Intimacy with the land is a major portion of a farm worker’s day. In the fields, the land is touched, blessed by the labor of hands that pick, weed and pack. Contrary to what many think of as a highly mechanized agricultural industry, 85 percent of fruits and vegetables are harvested by hand. Those hands belong to thousands of farm workers, who are among the most underpaid and exploited of U.S. workers. To most North Americans, they are virtually invisible.
The land is sprayed with dangerous pesticides, and the workers are routinely exposed to the poisons. Not surprisingly, farm workers suffer the highest rate of chemical-related illness of any occupational group here and in Canada.
Eighty years ago the Council of Women for Home Missions conducted a survey of the living and working conditions of migrants on the East Coast.

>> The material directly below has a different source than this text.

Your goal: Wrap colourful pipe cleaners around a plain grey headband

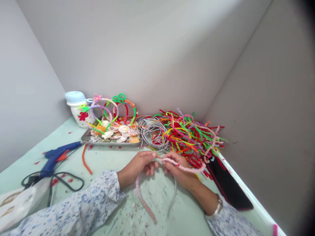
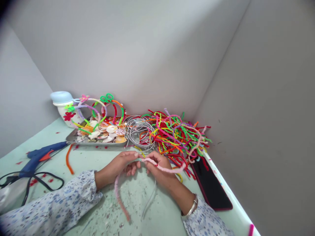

They found thousands of foreign-born women picking fruit on truck farms and working in canneries while their children went uncared for. Four day care centers were subsequently established in 1920, and the migrant ministry was born. It eventually developed into the National Farm Worker Ministry, which mobilizes support in the religious community for farm workers who are organizing for equality and justice.
Even though 80 years have passed, oppressive child labor is still a sad reality here in the United States, not just in countries halfway around the globe. According to a June 2000 Human Rights Watch report, hundreds of thousands of children and teens labor each year in fields, orchards and packing sheds across the nation. Besides pesticide exposure, they suffer from repetitive-motion disabilities, fatigue, injuries, depression and substance abuse. Education is more a luxury than a right. Only 55 percent of these young people will graduate from high school. More than one-quarter of all farm workers are women, but it takes three farm worker women to earn the amount of money earned by two farm worker men. Farm worker women, moreover, are regularly subjected to sexual harassment, assault and rape.
Without the labor of these harvesters, it would be impossible to support the multi-billion dollar fruit and vegetable industry in the United States. Yet the average annual income of farm workers is about $8,000. In tragic irony, those who harvest our food often cannot adequately feed their own families. The food we serve at our holiday tables and the table itself can remind us that conditions will not change until workers and growers are able to sit across the table from each other, breaking racial boundaries and equalizing relationships in an effort to right the injustices that cause poverty and degrade the dignity of the human person.
Farm workers deserve a harvest of justice, free from fear and exploitation and filled with everything that is good and human and right. Justice will not have been served—and indeed it is “the only portion worth serving”—for those whose labor fills our tables but who are forced to endure substandard working and living conditions all across our land.